[PROBLEM REQUIREMENTS]:
Give back every line of the material exactly, as it appears below.

__________________________________________________

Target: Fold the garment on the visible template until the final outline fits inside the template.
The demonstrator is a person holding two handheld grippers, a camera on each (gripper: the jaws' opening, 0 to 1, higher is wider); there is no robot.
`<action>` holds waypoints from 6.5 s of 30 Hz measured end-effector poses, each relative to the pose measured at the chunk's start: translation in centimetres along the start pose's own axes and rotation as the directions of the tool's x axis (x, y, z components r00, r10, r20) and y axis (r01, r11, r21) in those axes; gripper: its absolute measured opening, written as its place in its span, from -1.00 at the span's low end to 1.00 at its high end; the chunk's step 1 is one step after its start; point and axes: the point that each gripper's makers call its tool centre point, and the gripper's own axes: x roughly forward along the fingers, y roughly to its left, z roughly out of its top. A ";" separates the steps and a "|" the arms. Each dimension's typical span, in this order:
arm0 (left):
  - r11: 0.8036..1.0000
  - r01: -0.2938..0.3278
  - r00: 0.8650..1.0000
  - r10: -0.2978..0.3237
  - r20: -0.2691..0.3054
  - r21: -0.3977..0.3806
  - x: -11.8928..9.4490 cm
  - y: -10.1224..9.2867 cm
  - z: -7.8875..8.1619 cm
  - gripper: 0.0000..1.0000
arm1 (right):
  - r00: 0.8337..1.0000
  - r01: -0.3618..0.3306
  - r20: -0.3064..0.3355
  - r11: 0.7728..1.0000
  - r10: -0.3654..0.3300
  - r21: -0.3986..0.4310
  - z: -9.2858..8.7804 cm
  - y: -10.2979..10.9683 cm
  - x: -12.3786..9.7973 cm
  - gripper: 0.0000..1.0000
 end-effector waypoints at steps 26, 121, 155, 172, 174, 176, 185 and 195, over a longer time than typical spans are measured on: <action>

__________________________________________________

[SOLVED EXERCISE]:
Target: Fold the garment on the visible template until the final outline fits inside the template.
The demonstrator is a person holding two handheld grippers, a camera on each (gripper: the jaws' opening, 0 to 1, higher is wider); there is no robot.
`<action>` holds waypoints from 6.5 s of 30 Hz measured end-effector poses, each relative to the pose measured at the chunk's start: translation in centimetres along the start pose's own axes and rotation as the directions of the tool's x axis (x, y, z components r00, r10, r20) and y axis (r01, r11, r21) in those axes; gripper: its absolute measured opening, written as its place in its span, from -1.00 at the span's low end to 1.00 at its high end; the chunk's step 1 is one step after its start; point and axes: the point that each gripper's makers call its tool centre point, and the gripper's own axes: x roughly forward along the fingers, y roughly to its left, z roughly out of its top. A ";" separates the steps and a "|" the arms. Each dimension's typical span, in this order:
arm0 (left):
  - r11: 0.8036..1.0000
  - r01: -0.2938..0.3278
  - r00: 0.8650..1.0000
  - r10: -0.2978..0.3237
  - r20: -0.2691..0.3054
  - r21: -0.3977..0.3806
  - x: -11.8928..9.4490 cm
  - y: -10.1224..9.2867 cm
  - z: -7.8875..8.1619 cm
  - gripper: 0.0000..1.0000
arm1 (right):
  - r00: 0.8337..1.0000
  - r01: -0.3618..0.3306
  - r20: -0.3064..0.3355
  - r11: 0.7728..1.0000
  - r10: -0.3654..0.3300
  - r21: -0.3986..0.4310
  - z: -9.2858..8.7804 cm
  - y: -10.2979..10.9683 cm
  - x: -12.3786..9.7973 cm
  - gripper: 0.0000..1.0000
 end-effector waypoints at steps 26, 121, 155, 172, 174, 176, 185 and 195, over a longer time than typical spans are measured on: <action>

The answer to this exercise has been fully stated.